Brooks is more dangerous than Rush or the other fire mouths because:
he is pleasant and polite not odious
he couches his arguments in seemingly reasonable ways
Ultimately he carries water for the same policies and people that Rush does. But because of his style he fools people that see thru Rush
“has been paid for with designated revenue streams”
um, sounds like ‘earned benefits’ which we paid for with our payroll taxes and other taxes.

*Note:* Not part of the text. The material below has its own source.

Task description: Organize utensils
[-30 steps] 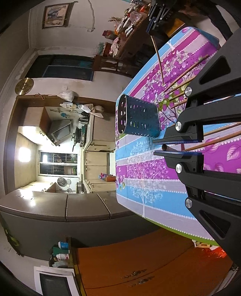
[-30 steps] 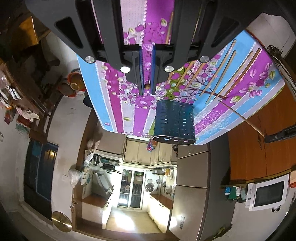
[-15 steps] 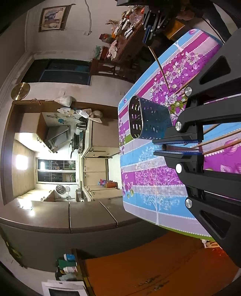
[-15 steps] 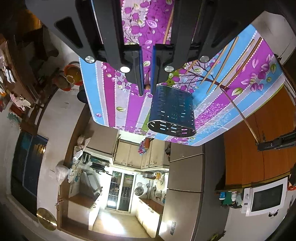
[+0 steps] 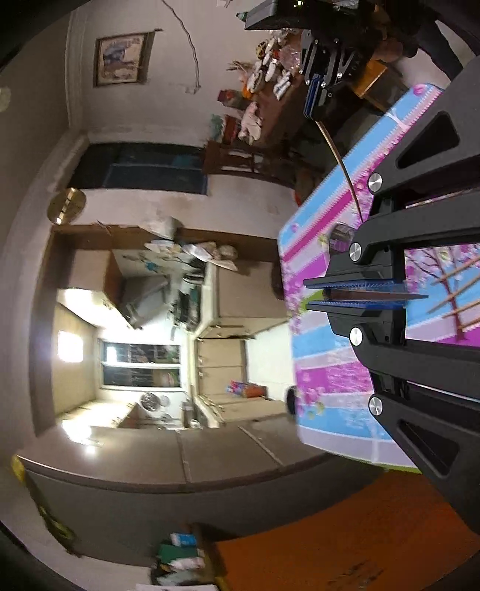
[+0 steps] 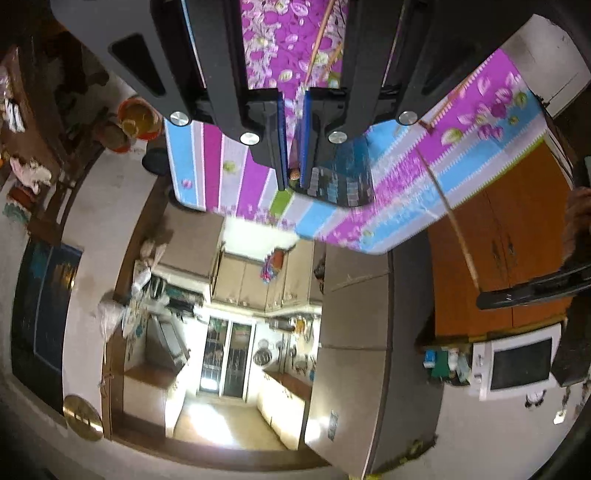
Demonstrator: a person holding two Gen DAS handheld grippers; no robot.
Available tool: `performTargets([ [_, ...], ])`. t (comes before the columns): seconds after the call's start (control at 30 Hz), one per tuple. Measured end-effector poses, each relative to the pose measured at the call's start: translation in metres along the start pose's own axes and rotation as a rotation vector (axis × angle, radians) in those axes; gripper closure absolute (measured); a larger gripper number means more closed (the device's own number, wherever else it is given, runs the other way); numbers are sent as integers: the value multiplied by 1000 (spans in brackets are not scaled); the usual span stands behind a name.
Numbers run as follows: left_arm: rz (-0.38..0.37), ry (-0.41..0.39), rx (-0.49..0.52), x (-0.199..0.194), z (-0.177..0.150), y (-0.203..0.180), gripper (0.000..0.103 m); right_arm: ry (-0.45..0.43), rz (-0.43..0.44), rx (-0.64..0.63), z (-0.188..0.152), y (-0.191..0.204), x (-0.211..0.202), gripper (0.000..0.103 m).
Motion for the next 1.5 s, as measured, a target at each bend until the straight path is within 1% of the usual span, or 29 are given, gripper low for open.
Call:
performTargets([
  [0.1,-23,-28,18,-1,24,-13,96,-46,-4,-7,24,-8,-14,98],
  [0.17,-35,-43,31,1,37,-21,96,-65,-6,-10,37,-13,-17,98],
  [0.23,-42,-57,48,8,50,-30,96,-73,-4,-15,48,-17,-13,98],
  [0.3,-55,-62,56,17,62,-37,96,-69,20,-15,58,-20,-5,98],
  [0.43,-73,-57,69,42,76,-45,96,-23,69,-23,73,-20,25,98],
  [0.6,-70,-15,62,85,85,-41,96,51,118,-8,83,-23,64,98],
  [0.8,-72,60,45,125,82,-29,96,138,177,10,85,-22,103,98],
  [0.93,-74,133,21,152,75,-18,96,204,211,36,83,-22,125,98],
  [1.1,-66,211,20,179,66,-14,96,249,242,48,79,-19,141,98],
  [1.2,-53,255,29,194,55,-12,96,278,244,44,77,-16,152,98],
  [1.5,-24,359,38,226,27,-8,96,338,266,61,67,-19,179,98],
])
Point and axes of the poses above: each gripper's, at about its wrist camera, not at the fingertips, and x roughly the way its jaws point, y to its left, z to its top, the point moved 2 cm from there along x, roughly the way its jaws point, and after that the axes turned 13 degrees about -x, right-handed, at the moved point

Why can’t you just tell Brooks that he should take his sticky fingers off our stuff since we have already paid for it???
(paging Lakoff link…..)
Thanks for tearing apart Bobo’s bullshit.
All I gotta say: Bobo’s a skeevy sleazy lying sumbitch highly paid whore for the 1%. Agree with prior comment who said that Bobo just presents are more “reasonable” or, if you will, genteel format for what Rush bellows out daily.
Social Security, Medicare and Medicaid are in danger… from the politicians and interest groups trying to kill them!
I wonder which entitlement spending Brooks hates the most. Would it be pensions/healthcare in payment for services rendered, or a social safety net, or Social Security, or what?
The dollars are fungible regardless of which program they support. It all gets recycled back into the economy, which seems to be what we need nowadays. Maybe even more so.
Oh no! Not kill the goose, just divert the gold to Welfare for Wall Street.
I don’t know why Brooks and Freidman have opinion columns in the NY Times. Seldom do either make any sense.
I guess Brooks must really be worried about the Romney-Ryan ticket. He seemed to be saying forget all the crazy social policies and focus on the fact that Romney-Ryan have a plan to deal with the deficit. What a JOKE!!! They only thing they’ll do is cut taxes, which will occur immediately, and then cry about how the middle class and the poor are to blame for the deficit. The deficit will explode and the Republicans will start saying deficits do matter and get us into another war to distract the public.